Challenges to traditional ways of doing things generally come from disruptive start-ups, but the demise of hard currency may be thanks to Sweden's central bank.
A brief history
Money is one of human kind's earliest inventions to simply trade which originally was only via barter. Money is an easy to use store of value that allowed wealth to be created and tributes and taxes to be paid. From large rocks to shells; money took many forms but metal coins and paper notes became the standard and has been the principal way the world economy operated for the last 2000 years.
What is the alternative?
The challenge to money's future came with the rise of online transactions.
Wire transfers have existed since electrical connections allowed for the boom in telecommunications, but online retail for individuals took off in the late 90s.
PayPal, the electronic payment option which launched in 1998, was one of the original winners (SA's Elon Musk made his wealth from its success).
As those selling and buying online grew so too did the number of options for paying with banks and the credit card companies actively looking to make spending online easier. The debit card opened electronic transactions to billions that did not qualify for credit and the rise of mobile exploded the access to online transactions.
Using cards, apps or crypto-currencies like Bitcoin all allow you to transfer a store of value in exchange for a product or service without cash.
And as digital and products and services continue to rise so will the volume of cashless payments.
Another option is to go back to bartering. The Community Exchange is a network of services that can be bartered for and the bartering creates a unit that, while not currency, can be used to to exchange for other services.

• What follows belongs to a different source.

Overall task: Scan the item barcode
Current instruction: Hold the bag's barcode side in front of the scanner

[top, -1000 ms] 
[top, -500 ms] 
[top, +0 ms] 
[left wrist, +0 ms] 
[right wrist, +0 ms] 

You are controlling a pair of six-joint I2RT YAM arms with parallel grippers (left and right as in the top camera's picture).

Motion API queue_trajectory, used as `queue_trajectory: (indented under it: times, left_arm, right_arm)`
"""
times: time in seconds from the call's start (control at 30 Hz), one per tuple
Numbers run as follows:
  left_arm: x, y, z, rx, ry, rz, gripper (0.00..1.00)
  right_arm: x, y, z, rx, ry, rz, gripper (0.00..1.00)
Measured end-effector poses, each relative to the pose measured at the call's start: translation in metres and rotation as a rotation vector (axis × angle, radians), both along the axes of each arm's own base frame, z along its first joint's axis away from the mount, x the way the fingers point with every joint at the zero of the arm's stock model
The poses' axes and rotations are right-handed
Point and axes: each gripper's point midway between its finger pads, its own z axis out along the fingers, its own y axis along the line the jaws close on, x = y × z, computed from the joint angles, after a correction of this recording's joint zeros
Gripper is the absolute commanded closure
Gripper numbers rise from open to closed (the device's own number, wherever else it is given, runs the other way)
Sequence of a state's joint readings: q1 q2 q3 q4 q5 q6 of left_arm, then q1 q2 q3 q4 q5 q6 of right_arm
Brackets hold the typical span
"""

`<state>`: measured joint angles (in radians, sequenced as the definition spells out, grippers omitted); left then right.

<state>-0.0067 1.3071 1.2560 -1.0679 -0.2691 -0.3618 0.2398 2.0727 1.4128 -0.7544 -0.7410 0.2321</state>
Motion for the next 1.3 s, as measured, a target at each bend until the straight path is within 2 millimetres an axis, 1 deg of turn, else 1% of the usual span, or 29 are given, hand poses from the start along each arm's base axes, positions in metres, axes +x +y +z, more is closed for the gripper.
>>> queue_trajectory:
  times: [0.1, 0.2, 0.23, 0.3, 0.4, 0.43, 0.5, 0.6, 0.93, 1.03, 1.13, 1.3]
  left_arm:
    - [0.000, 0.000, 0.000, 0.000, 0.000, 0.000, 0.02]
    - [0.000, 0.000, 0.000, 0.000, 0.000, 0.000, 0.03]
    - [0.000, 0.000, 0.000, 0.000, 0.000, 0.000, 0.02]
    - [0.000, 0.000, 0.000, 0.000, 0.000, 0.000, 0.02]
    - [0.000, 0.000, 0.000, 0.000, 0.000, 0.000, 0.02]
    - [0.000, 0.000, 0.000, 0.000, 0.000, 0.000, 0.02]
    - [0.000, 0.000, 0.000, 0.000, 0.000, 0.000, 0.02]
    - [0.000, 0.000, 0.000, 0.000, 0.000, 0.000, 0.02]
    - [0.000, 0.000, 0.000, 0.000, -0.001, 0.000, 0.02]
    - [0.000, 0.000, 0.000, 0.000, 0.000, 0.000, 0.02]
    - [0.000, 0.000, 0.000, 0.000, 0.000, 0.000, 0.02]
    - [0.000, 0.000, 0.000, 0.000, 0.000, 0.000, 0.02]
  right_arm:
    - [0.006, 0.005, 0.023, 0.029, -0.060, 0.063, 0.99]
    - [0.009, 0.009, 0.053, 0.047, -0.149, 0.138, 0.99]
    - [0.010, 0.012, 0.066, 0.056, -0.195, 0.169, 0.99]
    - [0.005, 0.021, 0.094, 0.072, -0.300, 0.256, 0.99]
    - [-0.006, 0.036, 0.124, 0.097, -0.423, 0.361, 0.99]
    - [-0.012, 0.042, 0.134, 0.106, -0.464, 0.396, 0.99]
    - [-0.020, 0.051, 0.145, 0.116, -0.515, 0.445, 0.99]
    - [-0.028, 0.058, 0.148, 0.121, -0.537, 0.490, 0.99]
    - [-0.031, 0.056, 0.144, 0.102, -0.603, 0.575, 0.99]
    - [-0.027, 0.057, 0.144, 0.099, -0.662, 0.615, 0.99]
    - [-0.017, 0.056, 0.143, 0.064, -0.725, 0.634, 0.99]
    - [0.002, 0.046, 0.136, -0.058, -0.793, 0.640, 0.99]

There are 52 listed on the network in South Africa.
The Pros and Cons
No cash means no cash registers (and so no banking), it also means less ATMs and less chance of being robbed for your money.
Cards and apps are more convenient when buying online and, provided costs are low, it even works for small payments.
You effectively have all of your money with you should you come across a great deal or an emergency rather than just the money you are carrying.
Economies that are completely cash based suffer from a drag as moving money and physical payments slow down the pace of transactions.
Money is not cheap and notes have to be replaced often which is a cost to the economy.
Money can be counterfeited which drives up the cost of printing and the cost of checking.
Having all your cash with you is also a negative though as studies have found that we are more likely to spend more electronically than you would handing over a pile of notes.
Not being physically robbed does not mean you will not be targeted online, you could potentially lose everything in your bank account not just your wallet.
Transactions can be traced and some would prefer banks and institutions don't know where and what they spend their money on.
While online access and power are relatively stable, a power cut or emergency might leave you cut off from your funds.
As more people switch to electronic transactions, there is a concern that the network speeds and processing power needed to run it efficiently might take strain. A share purchase that is delayed by even seconds could have a significant negative impact.
Holding funds in low inflation economies will have little benefit while holding debt is made easier and with low interest rates "cheap".
- Banks and governments can change the the rate of interest for holding your money. If the rate is negative you lose money. Physical money would not reduce even if the value does. In many countries the increase in cash holding is coming from people storing cash worried about an emergency affecting the banking sector. (It is not like there has not been an issue in the past.)
What might speed up the shift
Sweden and Denmark are leading the charge to get rid of cash as their citizens are both active online and have access to electronic funds. Cash registers are no longer a legal requirement for retailers in Denmark allowing business to bypass the need to accept and bank physical money.
But another Danish proposal calls for the central bank to hold all the funds that are held by bank account holders. The plan is to better manage the economy with a focus on avoiding the boom and bust cycles.
When the economy is slowing, the central bank reduces the interest for holding the currency and in effect reduces the value of the currency, to avoid the loss, the theory holds that people will spend the money on items that had been planning to buy later. Likewise businesses would not want to hold the funds and would then either invest in more stock in growing the business. Should the economy need to be slowed down, incentives for saving would be increased, moving people to put off spending on things that are not essential.
Technology is the enabler here but the ultimate factor that determines how quickly we become cashless - if we ever become cashless - would be a societal and behavioural one.
Given that the timeline could be as much as 50 years, there is one other factor that might see us needing to go cashless - space travel. A moon and mars base would be unlikely to lug money into space and means of payment for companies mining resources in space would hardly expect to send physical money back to their Earth headquarters.
While we may not have seen our definitive future digital currency, we can say the current paper and coin version will not survive.